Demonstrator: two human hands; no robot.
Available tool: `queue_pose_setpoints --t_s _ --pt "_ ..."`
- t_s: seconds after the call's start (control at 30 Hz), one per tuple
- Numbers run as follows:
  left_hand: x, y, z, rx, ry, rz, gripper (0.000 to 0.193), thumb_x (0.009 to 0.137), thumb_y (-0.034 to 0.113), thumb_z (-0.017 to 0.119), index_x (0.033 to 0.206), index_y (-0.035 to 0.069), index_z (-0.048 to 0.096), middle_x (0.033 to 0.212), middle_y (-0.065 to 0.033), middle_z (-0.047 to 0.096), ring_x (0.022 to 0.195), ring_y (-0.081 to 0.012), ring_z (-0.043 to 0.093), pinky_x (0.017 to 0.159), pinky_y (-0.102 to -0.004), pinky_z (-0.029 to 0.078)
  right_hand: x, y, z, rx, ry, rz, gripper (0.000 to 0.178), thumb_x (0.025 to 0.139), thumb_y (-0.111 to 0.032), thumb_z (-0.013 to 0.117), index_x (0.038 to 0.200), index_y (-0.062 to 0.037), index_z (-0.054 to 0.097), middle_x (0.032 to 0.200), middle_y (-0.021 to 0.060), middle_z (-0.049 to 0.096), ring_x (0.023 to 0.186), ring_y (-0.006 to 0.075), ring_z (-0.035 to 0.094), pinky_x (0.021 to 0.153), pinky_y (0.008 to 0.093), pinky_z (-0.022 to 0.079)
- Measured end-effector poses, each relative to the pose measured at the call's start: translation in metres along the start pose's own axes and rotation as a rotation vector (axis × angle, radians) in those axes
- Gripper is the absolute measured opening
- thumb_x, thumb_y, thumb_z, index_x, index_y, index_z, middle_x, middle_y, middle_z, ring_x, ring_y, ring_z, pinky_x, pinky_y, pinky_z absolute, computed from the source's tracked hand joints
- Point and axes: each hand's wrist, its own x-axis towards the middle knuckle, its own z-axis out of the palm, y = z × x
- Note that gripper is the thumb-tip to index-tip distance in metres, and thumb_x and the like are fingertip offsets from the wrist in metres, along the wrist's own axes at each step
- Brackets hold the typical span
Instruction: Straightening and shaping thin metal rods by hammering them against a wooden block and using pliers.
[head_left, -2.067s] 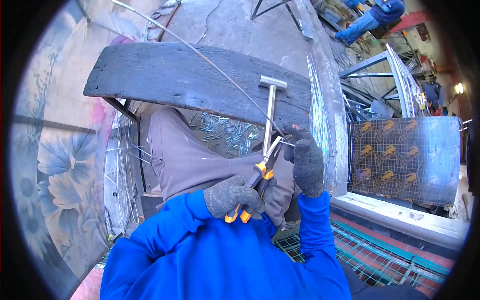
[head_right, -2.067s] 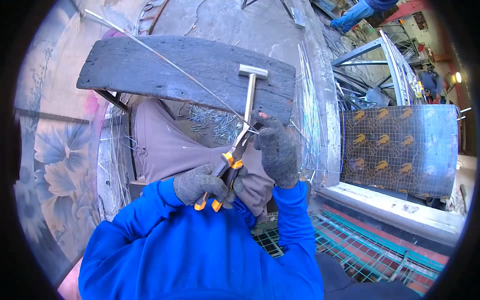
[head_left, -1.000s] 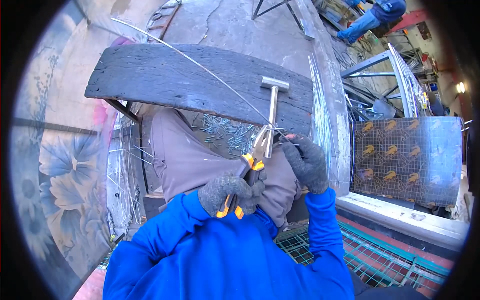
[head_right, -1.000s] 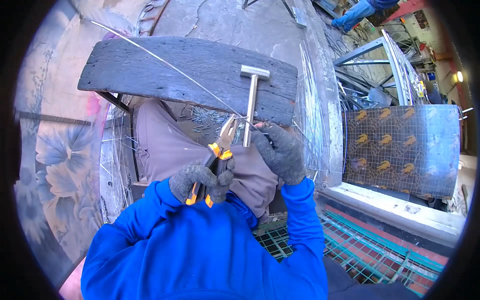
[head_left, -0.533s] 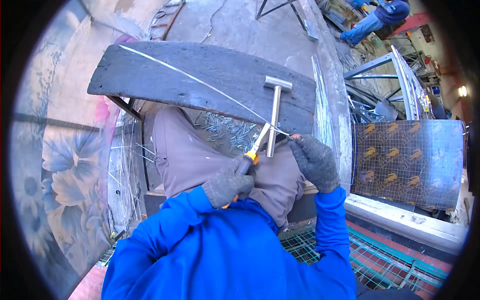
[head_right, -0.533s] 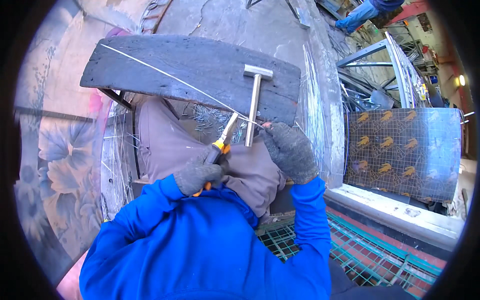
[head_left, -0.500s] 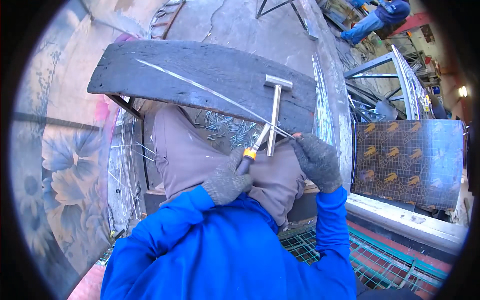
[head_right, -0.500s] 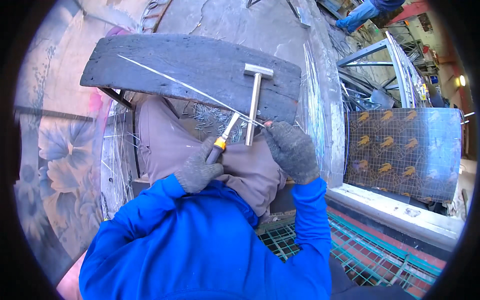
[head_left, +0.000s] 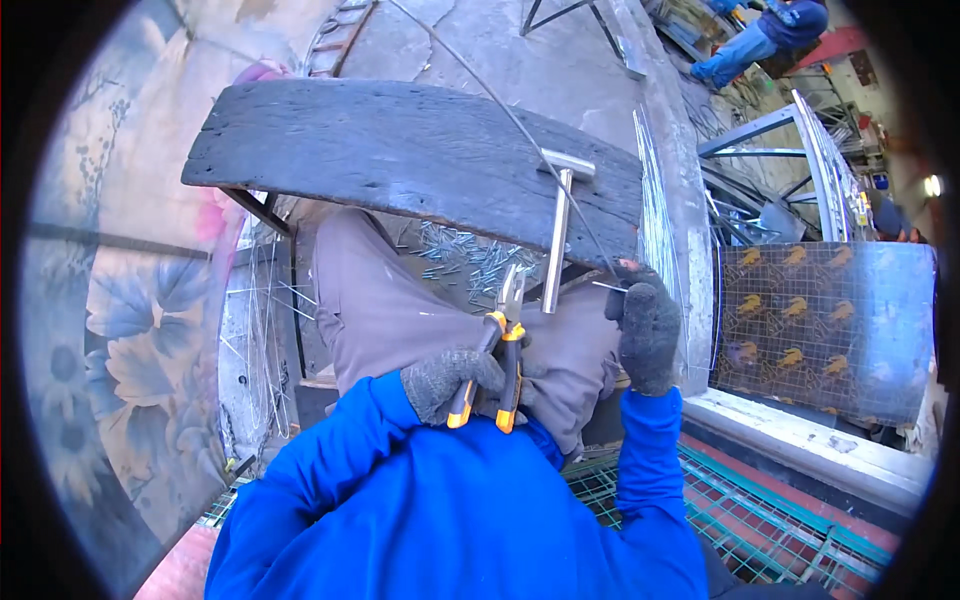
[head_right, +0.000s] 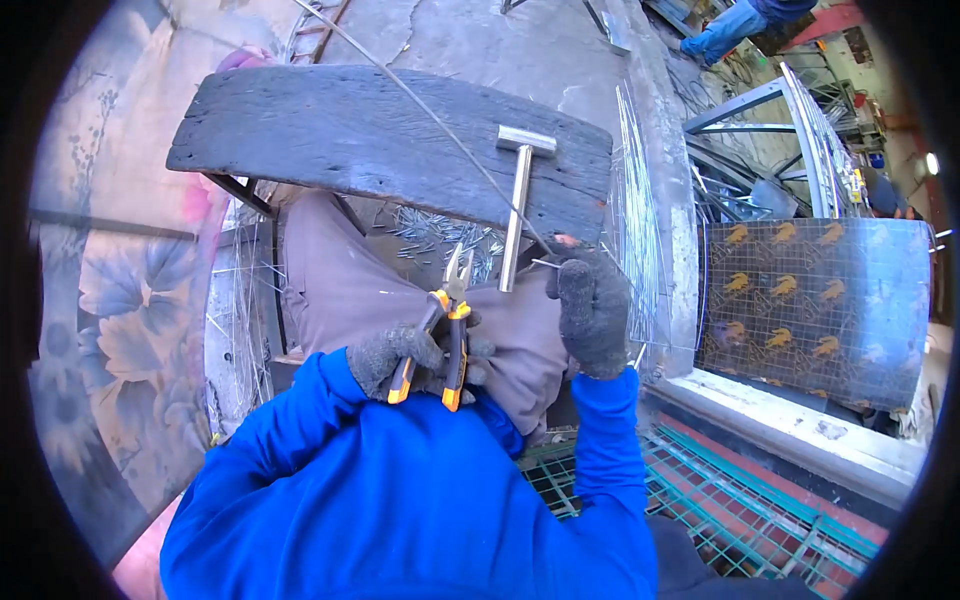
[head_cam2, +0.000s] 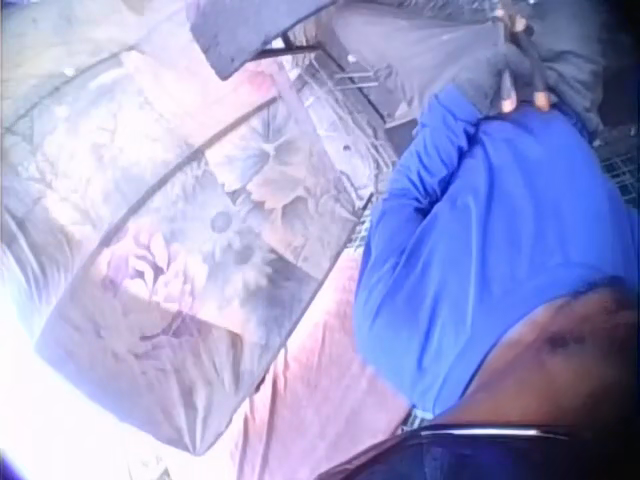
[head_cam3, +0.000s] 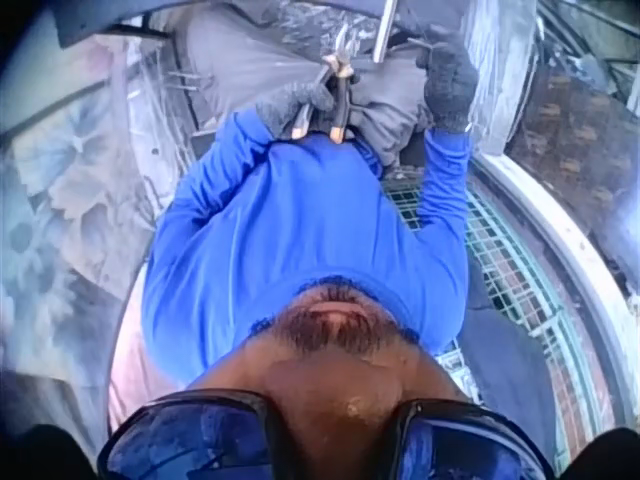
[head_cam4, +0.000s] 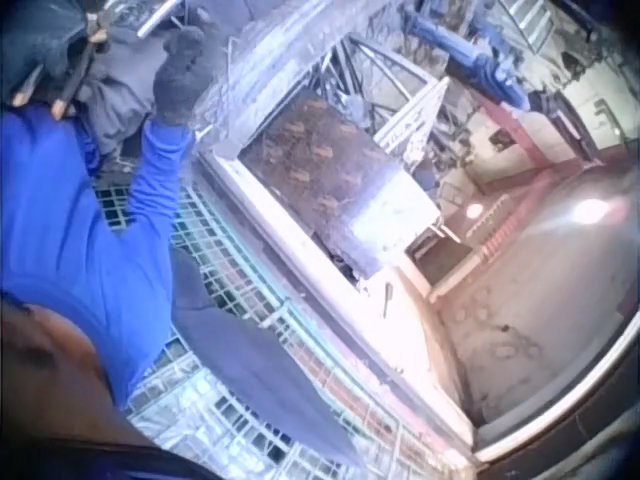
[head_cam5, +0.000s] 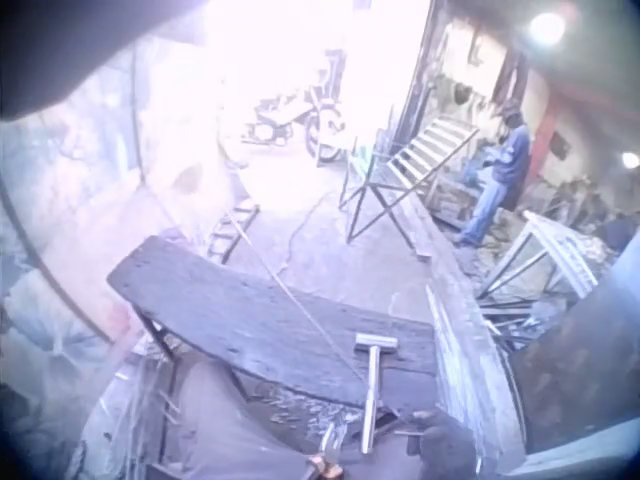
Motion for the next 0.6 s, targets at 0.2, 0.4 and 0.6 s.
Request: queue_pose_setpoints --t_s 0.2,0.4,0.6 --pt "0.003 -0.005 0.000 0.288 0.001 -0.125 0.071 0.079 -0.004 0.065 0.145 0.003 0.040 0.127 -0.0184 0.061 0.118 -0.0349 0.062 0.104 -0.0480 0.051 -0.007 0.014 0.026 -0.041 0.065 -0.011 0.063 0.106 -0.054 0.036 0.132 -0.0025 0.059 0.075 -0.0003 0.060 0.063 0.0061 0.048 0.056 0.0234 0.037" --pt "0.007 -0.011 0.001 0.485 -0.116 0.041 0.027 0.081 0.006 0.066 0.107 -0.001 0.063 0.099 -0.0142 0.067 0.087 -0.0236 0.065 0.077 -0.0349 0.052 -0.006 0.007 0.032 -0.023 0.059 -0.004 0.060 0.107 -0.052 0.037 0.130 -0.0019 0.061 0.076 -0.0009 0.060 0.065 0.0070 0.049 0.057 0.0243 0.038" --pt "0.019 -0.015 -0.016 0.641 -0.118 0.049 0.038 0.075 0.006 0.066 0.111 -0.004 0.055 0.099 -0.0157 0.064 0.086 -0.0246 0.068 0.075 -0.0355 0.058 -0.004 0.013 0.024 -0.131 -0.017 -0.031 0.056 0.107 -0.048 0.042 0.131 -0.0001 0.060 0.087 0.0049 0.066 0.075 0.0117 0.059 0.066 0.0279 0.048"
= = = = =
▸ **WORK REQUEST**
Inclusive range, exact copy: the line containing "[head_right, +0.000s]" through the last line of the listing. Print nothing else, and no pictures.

▸ **REPLY**
[head_right, +0.000s] 
[head_cam2, +0.000s] 
[head_cam3, +0.000s] 
[head_cam4, +0.000s] 
[head_cam5, +0.000s] 
Motion for the next 0.6 s, targets at 0.2, 0.4 and 0.6 s.
Request: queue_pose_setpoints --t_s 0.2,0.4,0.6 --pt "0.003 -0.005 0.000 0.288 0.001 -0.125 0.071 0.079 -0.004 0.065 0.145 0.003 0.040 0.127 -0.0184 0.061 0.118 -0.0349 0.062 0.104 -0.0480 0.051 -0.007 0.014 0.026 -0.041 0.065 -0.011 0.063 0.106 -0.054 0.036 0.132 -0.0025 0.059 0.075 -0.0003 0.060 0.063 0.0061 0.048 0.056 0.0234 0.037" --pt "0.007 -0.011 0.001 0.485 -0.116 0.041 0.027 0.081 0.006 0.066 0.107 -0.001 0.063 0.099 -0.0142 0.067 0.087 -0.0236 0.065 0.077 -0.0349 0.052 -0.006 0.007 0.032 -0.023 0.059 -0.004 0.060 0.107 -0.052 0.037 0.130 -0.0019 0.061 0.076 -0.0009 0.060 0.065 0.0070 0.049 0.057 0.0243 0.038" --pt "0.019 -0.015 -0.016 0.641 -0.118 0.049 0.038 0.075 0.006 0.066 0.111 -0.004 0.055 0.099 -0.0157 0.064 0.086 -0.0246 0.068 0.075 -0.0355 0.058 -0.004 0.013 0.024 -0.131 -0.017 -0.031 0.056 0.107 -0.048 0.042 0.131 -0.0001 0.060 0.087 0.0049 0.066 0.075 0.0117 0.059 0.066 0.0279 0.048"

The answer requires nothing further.